The “Data visualization” chapter of R for Data Science is very helpful. So is the chapter on “Graphics for communication.”
Better Data Visualizations, by Jonathan Schwabish, is an excellent guide to producing effective data visualizations for social science and beyond.
Although not on visualization per se, Matt Salganik’s book, Bit by Bit, on social science in the digital age, is also a great resource for those interested in “big data” and the like.
Web resources
The R Graph Gallery is a nice (ad-filled) resource for sorting through different approaches and options for visualizing data in R. Created and maintained by Yan Holtz.
A note on ggplot2 for beginners
Anyone interested in visualizing data with R will quickly learn ggplot2, which is part of the
The plot below, which reveals important patterns in environmental civil litigation across federal court districts in the United States, illustrates the power of ggplot2. Each plot element – the points, the dashed diagonal line, the n, μ, and M text annotations – are separate “layers” in the overall plot, sourced from their own data with their aesthetic attributes specified independently. Things like the color, shape, and size of the points are easy to map onto variables of interest. In this case, the color and shape of points are mapped onto a variable for geographic region while the size of points is mapped onto a variable that captures the number of cases in a federal court district. The data are also structured so that they can be “faceted” into several plots – in this case, four different plots for each of four plaintiff types. The “background” or meta-level plot attributes are separate layers, too, like the visual “theme” (appearance) of the plot background, the axis labels, and so on.

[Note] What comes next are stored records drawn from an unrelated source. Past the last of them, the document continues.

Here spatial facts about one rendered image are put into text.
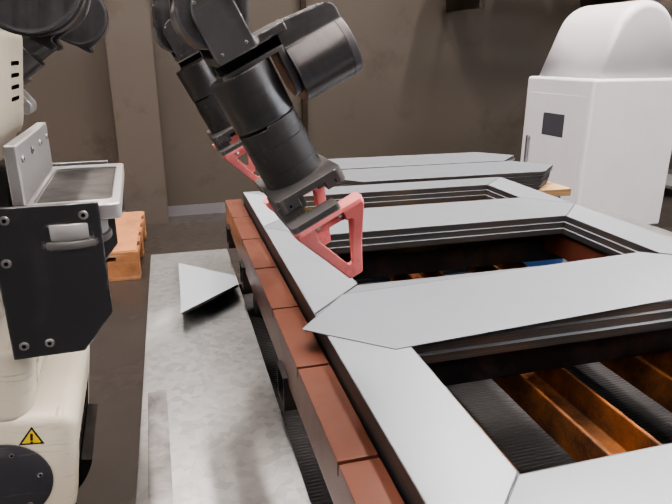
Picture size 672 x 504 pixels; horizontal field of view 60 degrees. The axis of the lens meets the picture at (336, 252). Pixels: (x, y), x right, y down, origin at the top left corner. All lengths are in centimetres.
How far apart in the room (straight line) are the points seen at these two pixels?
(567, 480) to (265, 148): 38
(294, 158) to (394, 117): 452
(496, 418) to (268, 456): 49
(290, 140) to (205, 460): 47
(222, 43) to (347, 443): 38
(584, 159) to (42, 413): 367
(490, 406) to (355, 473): 65
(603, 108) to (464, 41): 162
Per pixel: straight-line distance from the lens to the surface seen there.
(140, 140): 444
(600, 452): 83
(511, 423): 115
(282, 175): 53
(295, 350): 76
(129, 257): 341
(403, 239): 119
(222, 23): 49
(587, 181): 412
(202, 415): 92
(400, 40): 502
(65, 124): 463
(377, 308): 81
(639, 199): 447
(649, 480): 58
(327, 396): 67
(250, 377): 100
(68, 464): 78
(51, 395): 78
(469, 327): 78
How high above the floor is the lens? 118
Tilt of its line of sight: 19 degrees down
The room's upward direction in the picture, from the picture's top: straight up
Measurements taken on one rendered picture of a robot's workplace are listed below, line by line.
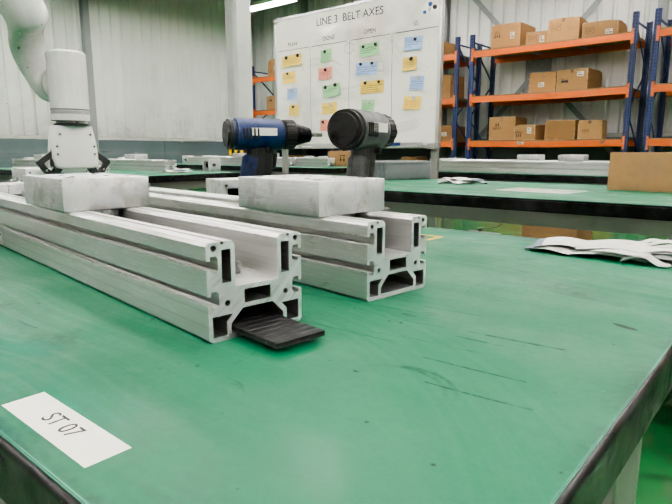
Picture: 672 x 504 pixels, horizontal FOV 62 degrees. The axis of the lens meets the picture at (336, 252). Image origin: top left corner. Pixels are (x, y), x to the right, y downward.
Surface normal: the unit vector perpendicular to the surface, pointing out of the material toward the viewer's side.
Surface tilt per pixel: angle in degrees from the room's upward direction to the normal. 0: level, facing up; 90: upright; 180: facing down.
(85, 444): 0
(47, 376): 0
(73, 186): 90
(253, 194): 90
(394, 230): 90
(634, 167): 88
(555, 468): 0
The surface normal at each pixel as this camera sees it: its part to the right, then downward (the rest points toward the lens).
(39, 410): 0.00, -0.98
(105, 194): 0.69, 0.13
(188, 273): -0.72, 0.12
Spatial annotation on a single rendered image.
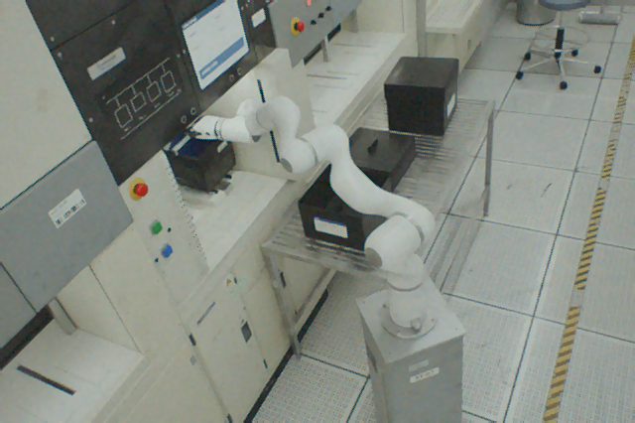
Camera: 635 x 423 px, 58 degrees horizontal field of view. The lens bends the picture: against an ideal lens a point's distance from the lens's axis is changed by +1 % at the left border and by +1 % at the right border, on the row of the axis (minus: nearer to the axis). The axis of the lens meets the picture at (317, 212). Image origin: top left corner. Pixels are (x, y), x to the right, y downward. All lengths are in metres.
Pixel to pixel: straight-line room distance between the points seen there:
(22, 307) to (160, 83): 0.70
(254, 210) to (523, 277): 1.50
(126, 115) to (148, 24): 0.26
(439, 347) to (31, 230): 1.22
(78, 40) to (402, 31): 2.32
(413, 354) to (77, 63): 1.27
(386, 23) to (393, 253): 2.16
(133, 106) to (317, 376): 1.60
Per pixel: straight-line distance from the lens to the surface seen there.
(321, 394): 2.70
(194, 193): 2.42
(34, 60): 1.47
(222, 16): 1.95
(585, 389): 2.75
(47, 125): 1.50
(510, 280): 3.09
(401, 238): 1.59
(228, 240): 2.17
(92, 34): 1.57
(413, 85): 2.64
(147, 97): 1.70
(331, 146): 1.74
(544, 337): 2.88
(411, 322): 1.86
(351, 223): 2.07
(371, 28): 3.59
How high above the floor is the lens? 2.26
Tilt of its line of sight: 39 degrees down
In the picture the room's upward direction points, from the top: 11 degrees counter-clockwise
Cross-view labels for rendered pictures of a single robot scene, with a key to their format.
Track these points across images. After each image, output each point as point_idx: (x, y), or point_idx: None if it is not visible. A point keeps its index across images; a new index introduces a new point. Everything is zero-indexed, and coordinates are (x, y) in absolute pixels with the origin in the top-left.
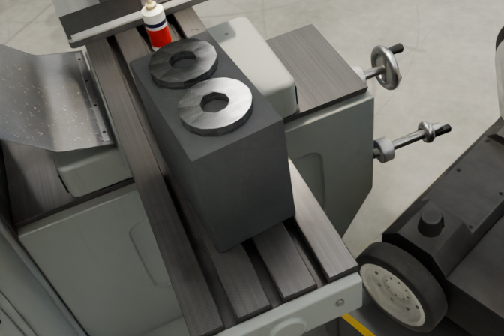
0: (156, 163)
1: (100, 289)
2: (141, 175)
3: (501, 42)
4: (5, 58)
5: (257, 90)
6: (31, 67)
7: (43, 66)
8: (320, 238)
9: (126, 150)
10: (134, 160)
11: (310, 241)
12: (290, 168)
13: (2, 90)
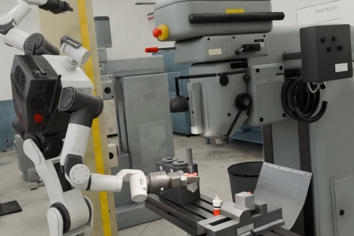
0: (200, 198)
1: None
2: (204, 196)
3: (91, 203)
4: (290, 210)
5: (161, 164)
6: (284, 221)
7: (282, 226)
8: (152, 194)
9: (212, 198)
10: (208, 197)
11: (154, 194)
12: (160, 201)
13: (273, 200)
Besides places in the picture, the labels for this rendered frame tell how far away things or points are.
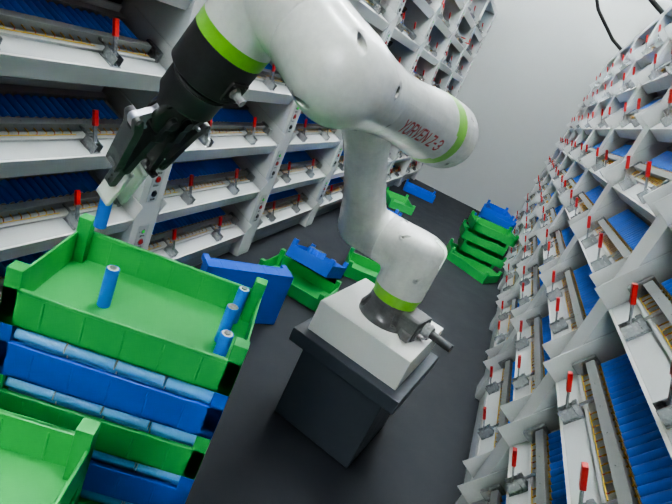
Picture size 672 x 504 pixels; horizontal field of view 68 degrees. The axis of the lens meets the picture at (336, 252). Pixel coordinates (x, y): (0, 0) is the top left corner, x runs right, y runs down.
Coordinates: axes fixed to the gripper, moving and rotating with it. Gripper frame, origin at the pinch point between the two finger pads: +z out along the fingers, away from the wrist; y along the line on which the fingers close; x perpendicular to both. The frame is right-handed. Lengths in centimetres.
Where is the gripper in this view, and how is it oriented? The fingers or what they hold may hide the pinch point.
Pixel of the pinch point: (122, 182)
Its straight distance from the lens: 77.4
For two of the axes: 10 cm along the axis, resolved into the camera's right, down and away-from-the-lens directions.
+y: 4.7, -1.6, 8.7
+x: -5.6, -8.2, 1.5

Once you get the hang of it, ggplot2 is really easy to understand and use – it’s an extremely versatile tool platform for visualizing data in the name of telling stories and revealing patterns that we might like to unearth in the name of social science and policy. Don’t be intimidated – skim over Hadley Wickam’s work, dive into Stack Overflow, and you’ll have a handle on things in no time!
Color Schemes
viridis – a thoughtfully constructed color scheme implemented in R that works well in greyscale, for folks who are color blind, and that is aesthetically appealing.
colorbrewer – Ideal for generating low-n color schemes.
iwanthue – Ideal for generating high-n color schemes (e.g. 10+ colors). Hosted and developed by the MediaLab at SciencesPo, which is also home to a number of other useful tools like Table 2 Net, for drawing graphs (networks) from tables of data.
htmlcolorcodes – A simple site for getting html hex color codes
8-digit hex codes – Rather than designating an “alpha” (a transparency factor) for a plot, it can sometimes be useful to specify transparency directly in specific color codes, e.g. when you want to highlight a specific line or trend in a plot with many lines and trends. You can do this with 8-digit hex codes. (See also here.)